Work task:
Set down the listing below again, exactly as written.

The data:
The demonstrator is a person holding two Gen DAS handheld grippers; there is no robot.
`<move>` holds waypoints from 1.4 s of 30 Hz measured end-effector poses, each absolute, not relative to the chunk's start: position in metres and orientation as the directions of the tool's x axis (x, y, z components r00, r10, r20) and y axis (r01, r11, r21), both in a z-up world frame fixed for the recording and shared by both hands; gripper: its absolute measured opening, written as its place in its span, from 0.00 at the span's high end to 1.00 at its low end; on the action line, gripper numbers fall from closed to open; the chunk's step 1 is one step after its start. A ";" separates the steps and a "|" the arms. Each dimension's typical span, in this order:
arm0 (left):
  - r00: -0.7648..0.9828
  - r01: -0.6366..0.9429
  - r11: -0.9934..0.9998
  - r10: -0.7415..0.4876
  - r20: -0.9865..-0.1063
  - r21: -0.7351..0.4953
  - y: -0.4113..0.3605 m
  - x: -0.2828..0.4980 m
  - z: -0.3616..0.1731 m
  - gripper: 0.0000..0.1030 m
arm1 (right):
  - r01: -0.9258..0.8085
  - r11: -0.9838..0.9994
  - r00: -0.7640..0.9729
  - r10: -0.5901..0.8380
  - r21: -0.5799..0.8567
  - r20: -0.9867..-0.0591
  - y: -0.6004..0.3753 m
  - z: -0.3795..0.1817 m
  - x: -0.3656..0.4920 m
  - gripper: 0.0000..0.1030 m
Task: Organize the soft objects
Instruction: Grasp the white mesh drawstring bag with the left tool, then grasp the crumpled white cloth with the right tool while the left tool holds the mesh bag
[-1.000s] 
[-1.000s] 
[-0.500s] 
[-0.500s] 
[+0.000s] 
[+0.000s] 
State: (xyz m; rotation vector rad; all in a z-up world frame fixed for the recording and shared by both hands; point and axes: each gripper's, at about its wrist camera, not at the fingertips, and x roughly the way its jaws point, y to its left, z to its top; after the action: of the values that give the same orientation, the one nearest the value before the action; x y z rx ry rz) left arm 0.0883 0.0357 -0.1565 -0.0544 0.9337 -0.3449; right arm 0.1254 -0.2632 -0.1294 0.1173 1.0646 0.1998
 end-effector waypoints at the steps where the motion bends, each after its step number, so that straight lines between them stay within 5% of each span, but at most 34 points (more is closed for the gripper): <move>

Reply:
The demonstrator is a person holding two Gen DAS handheld grippers; there is no robot.
`<move>` holds waypoints from 1.4 s of 30 Hz measured end-effector poses, each absolute, not relative to the chunk's start: position in metres and orientation as the directions of the tool's x axis (x, y, z components r00, r10, r20) and y axis (r01, r11, r21), both in a z-up world frame fixed for the recording and shared by both hands; gripper: its absolute measured opening, written as its place in its span, from 0.00 at the span's high end to 1.00 at its low end; on the action line, gripper numbers fall from closed to open; the chunk's step 1 is one step after its start. A ";" separates the steps and a "|" the arms. Each dimension's typical span, in this order:
arm0 (left):
  - r00: -0.7648..0.9828
  - r01: -0.6366..0.9429
  - r11: -0.9934..0.9998
  - r10: -0.7415..0.4876
  - r20: -0.9865..-0.1063
  - r21: -0.7351..0.4953
  - y: -0.4113..0.3605 m
  - x: -0.2828..0.4980 m
  - z: -0.3616..0.1731 m
  - gripper: 0.0000..0.1030 m
arm1 (right):
  - r01: -0.9258..0.8085
  - r11: -0.9838..0.9994
  - r00: -0.7640..0.9729
  - r10: -0.5901..0.8380
  - r21: -0.5799..0.8567
  - r20: -0.9867..-0.0591
  - y: -0.6004..0.3753 m
  - z: -0.3795..0.1817 m
  - x: -0.3656..0.4920 m
  - gripper: 0.0000..0.1030 m
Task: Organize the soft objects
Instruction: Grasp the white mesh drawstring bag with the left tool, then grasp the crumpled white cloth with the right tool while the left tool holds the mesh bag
[-1.000s] 
[-1.000s] 
[-0.500s] 
[-0.500s] 
[+0.000s] 
[+0.000s] 
State: (xyz m; rotation vector rad; all in a z-up world frame fixed for the recording and shared by both hands; point and axes: each gripper's, at about its wrist camera, not at the fingertips, and x roughly the way its jaws point, y to its left, z to its top; after the action: of the values that give the same orientation, the one nearest the value before the action; x y z rx ry rz) left arm 0.0883 0.0357 -0.1565 -0.0544 0.9337 -0.3449; right arm 0.1254 -0.2632 -0.1294 0.1173 1.0646 0.1998
 end-effector waypoints at the steps where the motion bends, each after its step number, so that straight lines between them stay within 5% of each span, but at most 34 points (more is closed for the gripper): <move>

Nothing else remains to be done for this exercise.